Your task = Skip the pictures. Transcribe the rest of the data below without changing a word.

Input for this task =
————————
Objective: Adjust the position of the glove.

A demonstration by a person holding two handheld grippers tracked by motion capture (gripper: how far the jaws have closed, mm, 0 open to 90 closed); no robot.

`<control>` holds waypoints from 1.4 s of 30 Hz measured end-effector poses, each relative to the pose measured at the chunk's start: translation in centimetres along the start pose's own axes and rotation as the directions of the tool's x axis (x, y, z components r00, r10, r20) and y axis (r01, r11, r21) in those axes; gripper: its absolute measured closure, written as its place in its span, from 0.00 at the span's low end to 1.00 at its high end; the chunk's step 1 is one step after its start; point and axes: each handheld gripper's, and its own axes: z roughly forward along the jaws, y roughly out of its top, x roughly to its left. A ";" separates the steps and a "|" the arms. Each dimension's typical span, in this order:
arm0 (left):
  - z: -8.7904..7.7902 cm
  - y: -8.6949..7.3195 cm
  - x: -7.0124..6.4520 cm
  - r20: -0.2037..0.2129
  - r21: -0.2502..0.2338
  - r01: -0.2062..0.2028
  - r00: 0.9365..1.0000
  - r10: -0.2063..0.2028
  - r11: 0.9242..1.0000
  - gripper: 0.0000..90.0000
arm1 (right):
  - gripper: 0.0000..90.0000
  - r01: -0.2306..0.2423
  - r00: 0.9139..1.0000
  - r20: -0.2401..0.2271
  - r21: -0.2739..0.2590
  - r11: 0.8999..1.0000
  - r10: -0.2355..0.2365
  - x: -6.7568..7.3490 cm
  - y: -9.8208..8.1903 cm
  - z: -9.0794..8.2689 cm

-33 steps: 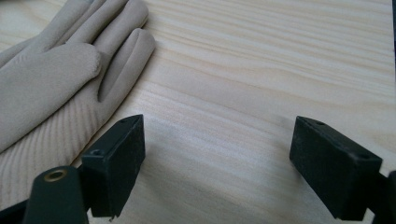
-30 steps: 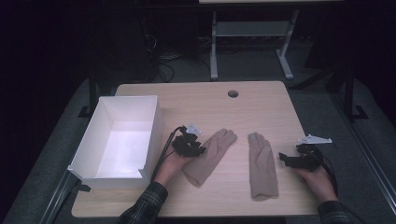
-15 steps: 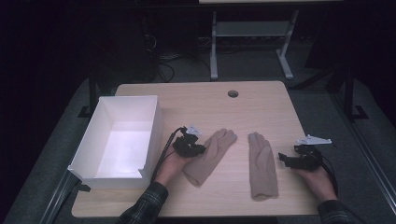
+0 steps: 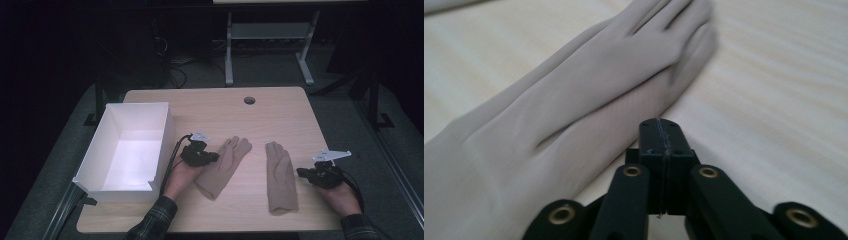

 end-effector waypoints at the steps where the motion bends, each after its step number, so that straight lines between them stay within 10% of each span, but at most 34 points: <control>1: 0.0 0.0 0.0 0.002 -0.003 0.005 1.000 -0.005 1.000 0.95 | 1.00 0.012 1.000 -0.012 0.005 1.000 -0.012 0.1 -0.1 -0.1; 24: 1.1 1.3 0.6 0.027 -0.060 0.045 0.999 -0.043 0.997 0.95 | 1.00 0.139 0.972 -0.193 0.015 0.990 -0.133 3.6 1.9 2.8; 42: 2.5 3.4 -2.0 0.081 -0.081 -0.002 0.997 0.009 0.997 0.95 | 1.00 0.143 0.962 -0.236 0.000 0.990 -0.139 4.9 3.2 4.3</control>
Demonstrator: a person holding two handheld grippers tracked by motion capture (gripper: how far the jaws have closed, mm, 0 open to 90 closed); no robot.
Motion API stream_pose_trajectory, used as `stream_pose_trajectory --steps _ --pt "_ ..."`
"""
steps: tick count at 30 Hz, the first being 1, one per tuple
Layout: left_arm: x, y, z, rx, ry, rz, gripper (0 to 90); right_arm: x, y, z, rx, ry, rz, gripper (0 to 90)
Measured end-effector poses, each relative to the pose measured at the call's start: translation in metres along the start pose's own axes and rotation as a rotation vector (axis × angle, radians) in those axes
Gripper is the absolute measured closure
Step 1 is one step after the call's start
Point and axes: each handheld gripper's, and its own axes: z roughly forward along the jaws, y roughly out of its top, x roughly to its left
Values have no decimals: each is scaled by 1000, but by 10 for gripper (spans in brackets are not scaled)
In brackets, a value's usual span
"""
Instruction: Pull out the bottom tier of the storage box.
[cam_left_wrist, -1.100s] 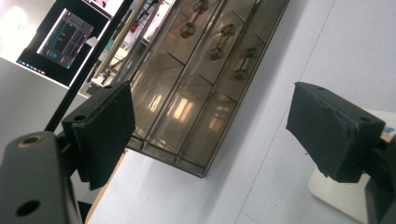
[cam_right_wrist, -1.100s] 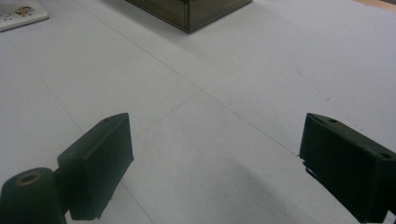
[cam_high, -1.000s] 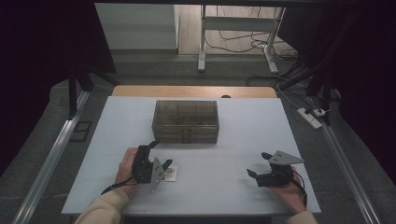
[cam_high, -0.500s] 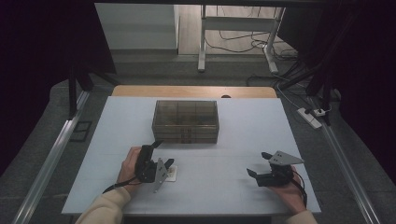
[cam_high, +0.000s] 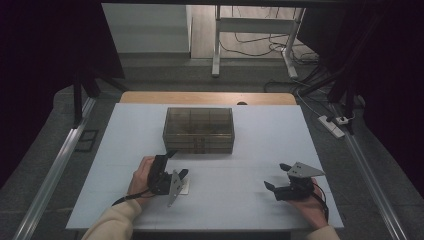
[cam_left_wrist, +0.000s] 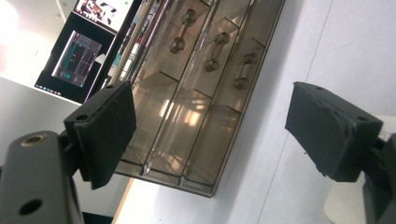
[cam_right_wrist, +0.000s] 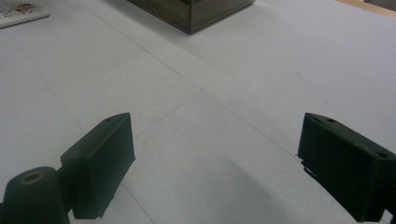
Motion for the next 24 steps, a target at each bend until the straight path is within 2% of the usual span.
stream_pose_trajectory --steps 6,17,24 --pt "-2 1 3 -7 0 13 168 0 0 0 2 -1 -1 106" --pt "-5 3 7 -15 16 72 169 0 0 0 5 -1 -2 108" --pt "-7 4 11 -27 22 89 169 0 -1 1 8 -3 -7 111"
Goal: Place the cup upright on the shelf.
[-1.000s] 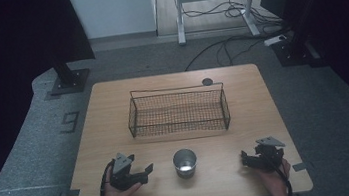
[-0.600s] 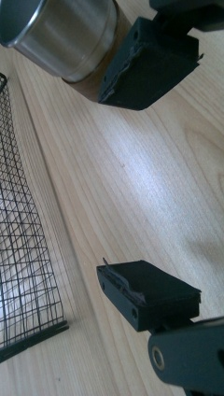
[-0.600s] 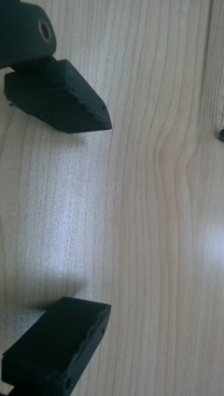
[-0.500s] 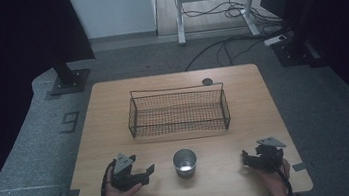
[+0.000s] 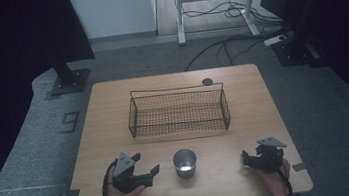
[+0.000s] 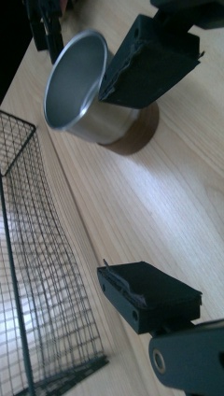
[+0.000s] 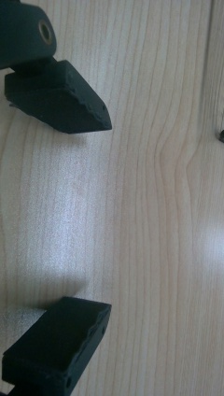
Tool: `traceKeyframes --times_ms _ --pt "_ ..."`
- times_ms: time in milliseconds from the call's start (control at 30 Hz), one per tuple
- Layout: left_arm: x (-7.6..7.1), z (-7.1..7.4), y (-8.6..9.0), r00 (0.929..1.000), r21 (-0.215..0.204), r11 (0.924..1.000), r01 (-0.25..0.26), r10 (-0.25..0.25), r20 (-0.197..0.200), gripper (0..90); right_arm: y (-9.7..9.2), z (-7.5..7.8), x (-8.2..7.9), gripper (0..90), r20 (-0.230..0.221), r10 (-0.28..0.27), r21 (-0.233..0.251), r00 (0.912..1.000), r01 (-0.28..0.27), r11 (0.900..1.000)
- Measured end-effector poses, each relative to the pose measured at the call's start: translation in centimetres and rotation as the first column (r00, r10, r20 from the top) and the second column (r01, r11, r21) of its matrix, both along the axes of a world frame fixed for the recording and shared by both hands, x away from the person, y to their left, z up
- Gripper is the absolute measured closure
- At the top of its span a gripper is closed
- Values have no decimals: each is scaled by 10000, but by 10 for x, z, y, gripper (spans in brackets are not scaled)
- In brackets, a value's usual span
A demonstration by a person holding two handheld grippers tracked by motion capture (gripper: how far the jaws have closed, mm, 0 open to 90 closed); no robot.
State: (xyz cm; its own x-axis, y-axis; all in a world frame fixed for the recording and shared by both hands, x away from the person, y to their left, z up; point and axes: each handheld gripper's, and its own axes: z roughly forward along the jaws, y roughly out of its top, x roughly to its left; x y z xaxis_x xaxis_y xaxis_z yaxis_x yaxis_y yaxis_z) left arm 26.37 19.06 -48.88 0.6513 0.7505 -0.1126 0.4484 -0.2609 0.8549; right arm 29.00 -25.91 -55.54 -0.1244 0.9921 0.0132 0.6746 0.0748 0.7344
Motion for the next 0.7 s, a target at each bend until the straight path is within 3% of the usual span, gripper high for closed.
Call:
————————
Reply =
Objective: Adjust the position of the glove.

A demonstration by a person holding two handheld grippers tracked by motion capture (gripper: how far the jaws have closed, mm, 0 open to 90 closed); no robot.

`<control>` holds waypoints from 1.4 s of 30 Hz measured end-effector poses, each relative to the pose measured at the chunk's start: translation in centimetres along the start pose's own axes and rotation as the directions of the tool's x axis (x, y, z components r00, r10, r20) and y axis (r01, r11, r21) in those axes; gripper: its absolute measured closure, written as its place in its span, from 0.00 at the span's low end to 1.00 at its high end; the chunk's step 1 is one step after its start; point and axes: each handheld gripper's, and its own axes: z roughly forward along the jaws, y roughly out of its top, x roughly to its left. A ";" separates the steps and a "|" the arms. Each dimension's typical span, in this order:
arm0 (left):
  - z: -8.7904..7.7902 cm
  - y: -8.6949..7.3195 cm
  - x: -7.0124..6.4520 cm
  - r20: -0.2037..0.2129
  - r21: -0.2502..0.2338
  - r01: -0.2062..0.2028
  - r00: 0.9365..1.0000
  - r10: -0.2063..0.2028
  - r11: 0.9242..1.0000
  - gripper: 0.0000..90.0000
arm1 (right):
  - gripper: 0.0000..90.0000
  - r01: -0.2306..0.2423
  - r00: 0.9139..1.0000
  - r20: -0.2401..0.2271
  - r21: -0.2739..0.2590
  - r11: 0.8999..1.0000
  - r10: -0.2355..0.2365
  - x: -6.7568..7.3490 cm
  - y: -9.8208..8.1903 cm
  - z: -9.0794..8.2689 cm

-33 steps: 
-30 steps: 
-15 steps: 
+0 steps: 

 end-effector waypoints at the steps where the motion bends, each after its step number, so that straight lines between them stay within 10% of each span, but at most 34 points: <control>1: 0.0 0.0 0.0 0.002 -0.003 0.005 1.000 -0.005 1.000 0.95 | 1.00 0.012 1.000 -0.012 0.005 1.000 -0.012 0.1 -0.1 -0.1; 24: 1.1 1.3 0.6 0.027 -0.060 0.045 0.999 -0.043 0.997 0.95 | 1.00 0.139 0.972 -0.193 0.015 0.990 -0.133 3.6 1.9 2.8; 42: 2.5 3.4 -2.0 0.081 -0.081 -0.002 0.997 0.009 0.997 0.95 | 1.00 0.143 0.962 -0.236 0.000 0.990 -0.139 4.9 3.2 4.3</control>
Demonstrator: a person holding two handheld grippers tracked by motion capture (gripper: how far the jaws have closed, mm, 0 open to 90 closed); no robot.
Motion API stream_pose_trajectory, used as `stream_pose_trajectory --steps _ --pt "_ ..."`
"""
steps: tick count at 30 Hz, the first being 1, one per tuple
Layout: left_arm: x, y, z, rx, ry, rz, gripper (0 to 90); right_arm: x, y, z, rx, ry, rz, gripper (0 to 90)
Measured end-effector poses, each relative to the pose measured at the call's start: translation in metres along the start pose's own axes and rotation as a rotation vector (axis × angle, radians) in those axes
Gripper is the absolute measured closure
Step 1 is one step after the call's start
Point and axes: each handheld gripper's, and its own axes: z roughly forward along the jaws, y roughly out of its top, x roughly to its left
Values have no decimals: each is scaled by 1000, but by 10 for gripper (spans in brackets are not scaled)
In brackets, a value's usual span
"""
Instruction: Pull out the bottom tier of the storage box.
[cam_left_wrist, -1.100s] 
[cam_right_wrist, -1.100s] 
[cam_high, -1.000s] 
[cam_high, -0.500s] 
[cam_high, +0.000s] 
[cam_left_wrist, +0.000s] 
[cam_right_wrist, +0.000s] 
Motion for the next 24 steps, a target at each bend until the straight path is within 2% of the usual span.
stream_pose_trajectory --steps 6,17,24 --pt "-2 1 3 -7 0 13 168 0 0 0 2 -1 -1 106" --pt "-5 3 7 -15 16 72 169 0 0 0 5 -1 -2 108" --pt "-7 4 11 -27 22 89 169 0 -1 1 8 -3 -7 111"
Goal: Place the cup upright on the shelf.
[-1.000s] 
[-0.600s] 
[-0.600s] 
[-0.500s] 
[+0.000s] 
[+0.000s] 
[+0.000s] 
Tool: `traceKeyframes --times_ms _ --pt "_ ..."`
- times_ms: time in milliseconds from the call's start (control at 30 Hz), one per tuple
- Layout: left_arm: x (-7.6..7.1), z (-7.1..7.4), y (-8.6..9.0), r00 (0.929..1.000), r21 (-0.215..0.204), r11 (0.924..1.000), r01 (-0.25..0.26), r10 (-0.25..0.25), r20 (-0.197..0.200), gripper (0..90); right_arm: y (-9.7..9.2), z (-7.5..7.8), x (-8.2..7.9), gripper (0..90), r20 (-0.230..0.221), r10 (-0.28..0.27), r21 (-0.233..0.251), r00 (0.912..1.000), r01 (-0.28..0.27), r11 (0.900..1.000)
- Measured end-effector poses, each relative to the pose measured at the call's start: translation in centimetres and rotation as the first column (r00, r10, r20 from the top) and the second column (r01, r11, r21) of its matrix, both along the axes of a world frame fixed for the recording and shared by both hands, x away from the person, y to their left, z up
- Gripper is the absolute measured closure
- At the top of its span a gripper is closed
- Values have no decimals: each is scaled by 10000, but by 10 for x, z, y, gripper (spans in brackets are not scaled)
- In brackets, a value's usual span
A demonstration by a person holding two handheld grippers tracked by motion capture (gripper: how far the jaws have closed, mm, 0 open to 90 closed); no robot.
State: (xyz cm; its own x-axis, y-axis; all in a world frame fixed for the recording and shared by both hands, x away from the person, y to their left, z up; point and axes: each handheld gripper's, and its own axes: z roughly forward along the jaws, y roughly out of its top, x roughly to its left; x y z xaxis_x xaxis_y xaxis_z yaxis_x yaxis_y yaxis_z) left arm 26.37 19.06 -48.88 0.6513 0.7505 -0.1126 0.4484 -0.2609 0.8549; right arm 29.00 -25.91 -55.54 -0.1244 0.9921 0.0132 0.6746 0.0748 0.7344
Motion for the next 0.7 s, a target at each bend until the straight path is within 3% of the usual span, gripper high for closed.
Call:

The exercise was answered completely.